Phosphoinositides are required for store-mediated calcium entry in human platelets.

We have recently observed that small GTP-binding proteins are important for mediation of store-mediated Ca(2+) entry in human platelets through the reorganization of the actin cytoskeleton. Because it has been shown in platelets and other cells that small GTP-binding proteins regulate the activity of phosphatidylinositol 3-kinase and phosphatidylinositol 4-kinase, whose products, phosphoinositides, play a key role in the reorganization of the actin cytoskeleton, we have investigated the role of these lipid kinases in store-mediated Ca(2+) entry. Treatment of platelets with LY294002, an inhibitor of phosphatidylinositol 3- and phosphatidylinositol 4-kinases, resulted in a concentration-dependent inhibition of Ca(2+) entry stimulated by thapsigargin or the physiological agonist, thrombin.
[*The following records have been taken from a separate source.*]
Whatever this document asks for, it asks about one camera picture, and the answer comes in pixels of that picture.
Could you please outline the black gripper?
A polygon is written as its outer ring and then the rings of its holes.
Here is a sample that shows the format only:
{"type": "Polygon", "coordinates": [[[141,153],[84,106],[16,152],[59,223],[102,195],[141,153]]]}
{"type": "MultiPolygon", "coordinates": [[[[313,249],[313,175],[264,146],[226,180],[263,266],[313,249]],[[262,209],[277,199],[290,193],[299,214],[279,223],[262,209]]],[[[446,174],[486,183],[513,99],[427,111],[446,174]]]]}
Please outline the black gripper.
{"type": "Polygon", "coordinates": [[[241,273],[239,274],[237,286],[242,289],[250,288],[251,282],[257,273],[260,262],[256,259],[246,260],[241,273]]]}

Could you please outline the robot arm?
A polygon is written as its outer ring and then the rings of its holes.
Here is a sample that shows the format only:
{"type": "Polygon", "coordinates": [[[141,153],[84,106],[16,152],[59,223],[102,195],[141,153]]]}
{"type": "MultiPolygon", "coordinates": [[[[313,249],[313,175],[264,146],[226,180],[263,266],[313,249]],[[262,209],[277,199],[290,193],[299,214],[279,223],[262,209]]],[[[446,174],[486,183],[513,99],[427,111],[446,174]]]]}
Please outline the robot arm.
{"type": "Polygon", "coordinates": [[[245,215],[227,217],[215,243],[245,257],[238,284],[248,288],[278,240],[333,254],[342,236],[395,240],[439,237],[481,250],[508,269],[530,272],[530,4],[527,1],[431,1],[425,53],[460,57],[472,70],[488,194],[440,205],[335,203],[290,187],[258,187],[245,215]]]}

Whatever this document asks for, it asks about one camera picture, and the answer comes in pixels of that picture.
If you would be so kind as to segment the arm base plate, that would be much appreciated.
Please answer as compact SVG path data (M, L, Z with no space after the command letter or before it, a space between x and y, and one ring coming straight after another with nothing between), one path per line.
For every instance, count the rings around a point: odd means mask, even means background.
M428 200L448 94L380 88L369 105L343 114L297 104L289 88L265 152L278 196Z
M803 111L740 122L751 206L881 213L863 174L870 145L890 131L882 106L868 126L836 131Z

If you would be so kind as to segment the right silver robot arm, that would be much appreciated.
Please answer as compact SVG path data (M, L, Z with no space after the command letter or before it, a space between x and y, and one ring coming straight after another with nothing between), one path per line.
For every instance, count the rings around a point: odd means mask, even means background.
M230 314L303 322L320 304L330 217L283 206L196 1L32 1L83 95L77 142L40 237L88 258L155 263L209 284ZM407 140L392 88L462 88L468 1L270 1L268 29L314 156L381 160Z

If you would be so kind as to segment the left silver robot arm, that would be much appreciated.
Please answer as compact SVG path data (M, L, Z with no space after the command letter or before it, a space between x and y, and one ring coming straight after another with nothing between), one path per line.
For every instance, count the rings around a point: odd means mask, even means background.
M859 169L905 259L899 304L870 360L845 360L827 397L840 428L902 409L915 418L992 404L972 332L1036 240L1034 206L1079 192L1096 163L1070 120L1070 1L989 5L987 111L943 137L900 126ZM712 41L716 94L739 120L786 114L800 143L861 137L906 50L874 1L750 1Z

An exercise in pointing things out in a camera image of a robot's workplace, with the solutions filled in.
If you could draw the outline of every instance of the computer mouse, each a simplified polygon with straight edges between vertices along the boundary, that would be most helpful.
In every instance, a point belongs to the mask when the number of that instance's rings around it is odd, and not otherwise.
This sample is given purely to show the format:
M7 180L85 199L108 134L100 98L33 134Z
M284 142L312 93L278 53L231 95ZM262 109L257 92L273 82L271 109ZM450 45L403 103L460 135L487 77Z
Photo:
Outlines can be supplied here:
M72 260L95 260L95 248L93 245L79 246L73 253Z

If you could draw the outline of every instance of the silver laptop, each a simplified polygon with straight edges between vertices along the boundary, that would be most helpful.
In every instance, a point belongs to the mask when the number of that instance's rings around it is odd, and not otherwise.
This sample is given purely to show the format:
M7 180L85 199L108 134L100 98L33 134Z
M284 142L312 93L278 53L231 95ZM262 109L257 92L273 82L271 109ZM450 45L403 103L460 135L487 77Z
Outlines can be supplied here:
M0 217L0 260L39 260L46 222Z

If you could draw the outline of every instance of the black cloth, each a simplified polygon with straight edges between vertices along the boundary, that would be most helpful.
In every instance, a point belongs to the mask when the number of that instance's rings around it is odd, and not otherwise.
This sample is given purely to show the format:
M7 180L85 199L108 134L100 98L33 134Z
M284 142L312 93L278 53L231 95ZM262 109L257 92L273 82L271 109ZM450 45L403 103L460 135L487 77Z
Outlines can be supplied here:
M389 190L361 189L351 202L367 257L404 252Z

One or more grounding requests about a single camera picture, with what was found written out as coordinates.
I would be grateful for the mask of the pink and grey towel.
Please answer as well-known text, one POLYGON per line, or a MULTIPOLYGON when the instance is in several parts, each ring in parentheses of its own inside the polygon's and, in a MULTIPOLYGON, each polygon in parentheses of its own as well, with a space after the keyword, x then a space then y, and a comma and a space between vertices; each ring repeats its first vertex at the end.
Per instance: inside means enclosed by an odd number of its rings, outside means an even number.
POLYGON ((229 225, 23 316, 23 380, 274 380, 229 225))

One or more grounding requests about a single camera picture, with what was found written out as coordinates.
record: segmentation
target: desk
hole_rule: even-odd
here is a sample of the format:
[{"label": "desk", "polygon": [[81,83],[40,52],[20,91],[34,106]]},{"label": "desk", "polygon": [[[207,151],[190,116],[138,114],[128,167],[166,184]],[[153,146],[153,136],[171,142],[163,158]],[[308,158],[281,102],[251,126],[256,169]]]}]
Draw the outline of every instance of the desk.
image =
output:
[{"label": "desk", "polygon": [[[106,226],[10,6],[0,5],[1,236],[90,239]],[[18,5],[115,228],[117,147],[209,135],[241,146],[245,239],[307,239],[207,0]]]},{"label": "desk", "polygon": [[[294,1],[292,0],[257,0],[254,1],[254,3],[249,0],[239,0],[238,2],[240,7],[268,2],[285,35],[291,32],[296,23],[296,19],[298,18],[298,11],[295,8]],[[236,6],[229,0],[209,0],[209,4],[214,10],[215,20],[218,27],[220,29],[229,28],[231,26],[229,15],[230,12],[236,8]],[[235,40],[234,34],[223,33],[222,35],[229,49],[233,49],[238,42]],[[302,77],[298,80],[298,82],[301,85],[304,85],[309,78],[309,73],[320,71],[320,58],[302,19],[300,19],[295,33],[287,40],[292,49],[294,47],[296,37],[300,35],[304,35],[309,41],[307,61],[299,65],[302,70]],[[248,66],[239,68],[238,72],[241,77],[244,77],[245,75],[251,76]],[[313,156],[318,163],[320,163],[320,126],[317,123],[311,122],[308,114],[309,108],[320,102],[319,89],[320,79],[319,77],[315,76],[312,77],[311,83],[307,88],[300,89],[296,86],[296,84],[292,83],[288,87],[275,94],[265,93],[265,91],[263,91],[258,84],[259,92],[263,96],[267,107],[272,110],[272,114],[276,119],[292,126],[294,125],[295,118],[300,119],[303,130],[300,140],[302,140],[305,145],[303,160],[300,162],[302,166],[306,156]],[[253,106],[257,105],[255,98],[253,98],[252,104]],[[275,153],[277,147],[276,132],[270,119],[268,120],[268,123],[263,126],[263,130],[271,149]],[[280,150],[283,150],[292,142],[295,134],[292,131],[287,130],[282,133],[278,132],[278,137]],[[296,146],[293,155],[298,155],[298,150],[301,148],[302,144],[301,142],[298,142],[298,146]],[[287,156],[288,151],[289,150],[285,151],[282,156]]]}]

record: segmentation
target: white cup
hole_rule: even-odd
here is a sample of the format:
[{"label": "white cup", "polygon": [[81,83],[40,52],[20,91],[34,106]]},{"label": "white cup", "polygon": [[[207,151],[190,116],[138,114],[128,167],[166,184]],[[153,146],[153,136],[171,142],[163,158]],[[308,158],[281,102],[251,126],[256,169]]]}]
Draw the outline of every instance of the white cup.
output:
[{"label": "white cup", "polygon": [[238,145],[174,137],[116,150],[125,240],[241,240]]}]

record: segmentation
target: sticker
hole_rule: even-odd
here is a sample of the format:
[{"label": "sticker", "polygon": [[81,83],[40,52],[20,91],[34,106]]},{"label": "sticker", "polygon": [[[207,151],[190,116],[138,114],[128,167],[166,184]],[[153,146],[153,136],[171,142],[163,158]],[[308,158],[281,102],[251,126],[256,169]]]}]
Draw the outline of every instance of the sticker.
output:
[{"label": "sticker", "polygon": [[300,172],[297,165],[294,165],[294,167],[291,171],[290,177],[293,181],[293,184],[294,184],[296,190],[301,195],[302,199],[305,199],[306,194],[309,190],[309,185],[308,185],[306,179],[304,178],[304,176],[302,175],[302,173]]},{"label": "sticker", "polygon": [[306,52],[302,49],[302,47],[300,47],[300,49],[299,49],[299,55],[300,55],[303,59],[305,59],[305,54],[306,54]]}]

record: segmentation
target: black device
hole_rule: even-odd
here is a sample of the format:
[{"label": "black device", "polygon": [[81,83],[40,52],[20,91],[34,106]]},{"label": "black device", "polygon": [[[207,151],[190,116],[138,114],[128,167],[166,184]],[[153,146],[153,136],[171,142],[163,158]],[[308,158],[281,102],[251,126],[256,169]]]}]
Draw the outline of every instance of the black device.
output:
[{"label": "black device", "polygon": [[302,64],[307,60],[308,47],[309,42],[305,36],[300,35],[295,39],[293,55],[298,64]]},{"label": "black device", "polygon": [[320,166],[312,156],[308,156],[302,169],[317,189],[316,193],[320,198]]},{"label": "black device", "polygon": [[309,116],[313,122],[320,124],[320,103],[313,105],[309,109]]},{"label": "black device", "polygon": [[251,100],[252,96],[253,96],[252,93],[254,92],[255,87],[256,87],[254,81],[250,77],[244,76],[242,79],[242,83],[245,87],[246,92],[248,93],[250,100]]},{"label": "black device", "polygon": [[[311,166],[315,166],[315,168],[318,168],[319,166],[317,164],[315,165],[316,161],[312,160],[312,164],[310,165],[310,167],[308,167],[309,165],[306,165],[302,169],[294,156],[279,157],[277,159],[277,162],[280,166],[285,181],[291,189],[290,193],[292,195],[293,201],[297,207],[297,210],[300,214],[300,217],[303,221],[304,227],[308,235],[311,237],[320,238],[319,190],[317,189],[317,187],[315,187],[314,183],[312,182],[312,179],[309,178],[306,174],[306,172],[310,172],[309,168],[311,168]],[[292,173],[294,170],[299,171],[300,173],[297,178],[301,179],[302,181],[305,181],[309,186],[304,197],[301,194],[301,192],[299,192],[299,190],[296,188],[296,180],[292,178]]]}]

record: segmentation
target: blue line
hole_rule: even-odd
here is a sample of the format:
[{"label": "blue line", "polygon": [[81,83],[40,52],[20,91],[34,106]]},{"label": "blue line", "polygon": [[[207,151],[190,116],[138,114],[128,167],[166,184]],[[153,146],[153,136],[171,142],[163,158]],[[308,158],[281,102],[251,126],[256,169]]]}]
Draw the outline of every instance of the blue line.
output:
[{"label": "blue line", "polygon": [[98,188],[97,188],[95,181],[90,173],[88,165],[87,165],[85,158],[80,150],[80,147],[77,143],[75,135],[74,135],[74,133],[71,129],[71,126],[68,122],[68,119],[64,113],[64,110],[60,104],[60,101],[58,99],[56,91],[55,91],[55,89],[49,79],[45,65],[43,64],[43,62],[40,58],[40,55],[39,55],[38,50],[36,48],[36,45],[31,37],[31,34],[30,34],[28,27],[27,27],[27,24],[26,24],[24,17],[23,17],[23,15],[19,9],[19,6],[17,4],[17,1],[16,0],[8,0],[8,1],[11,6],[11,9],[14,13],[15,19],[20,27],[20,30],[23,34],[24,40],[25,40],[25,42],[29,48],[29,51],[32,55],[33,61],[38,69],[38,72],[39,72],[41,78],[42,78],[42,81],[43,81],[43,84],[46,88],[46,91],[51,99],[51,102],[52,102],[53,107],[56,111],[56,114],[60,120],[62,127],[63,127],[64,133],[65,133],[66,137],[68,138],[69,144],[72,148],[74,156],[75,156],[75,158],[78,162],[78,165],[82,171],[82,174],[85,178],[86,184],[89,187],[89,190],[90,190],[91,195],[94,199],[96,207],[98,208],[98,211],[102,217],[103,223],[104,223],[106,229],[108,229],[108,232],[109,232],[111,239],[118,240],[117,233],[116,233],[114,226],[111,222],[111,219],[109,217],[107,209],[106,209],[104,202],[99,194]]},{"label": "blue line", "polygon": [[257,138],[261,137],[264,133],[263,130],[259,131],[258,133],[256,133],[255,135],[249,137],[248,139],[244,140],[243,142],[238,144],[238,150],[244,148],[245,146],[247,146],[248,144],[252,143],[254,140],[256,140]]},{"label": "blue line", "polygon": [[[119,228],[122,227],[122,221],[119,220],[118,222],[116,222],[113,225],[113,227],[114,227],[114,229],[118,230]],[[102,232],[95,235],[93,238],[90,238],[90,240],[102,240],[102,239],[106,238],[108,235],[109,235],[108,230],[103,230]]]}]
In addition, wortmannin, another inhibitor of these kinases, which is structurally unrelated to LY294002, significantly reduced store-mediated Ca(2+) entry. The inhibitory effect of LY294002 was not mediated either by blockage of Ca(2+) channels or by modification of membrane potential. LY294002 inhibited actin polymerization stimulated by thrombin or thapsigargin. These results indicate that both phosphatidylinositol 3-kinase and phosphatidylinositol 4-kinase are required for activation of store-mediated Ca(2+) entry in human platelets and that the mechanism could involve the reorganization of the actin cytoskeleton.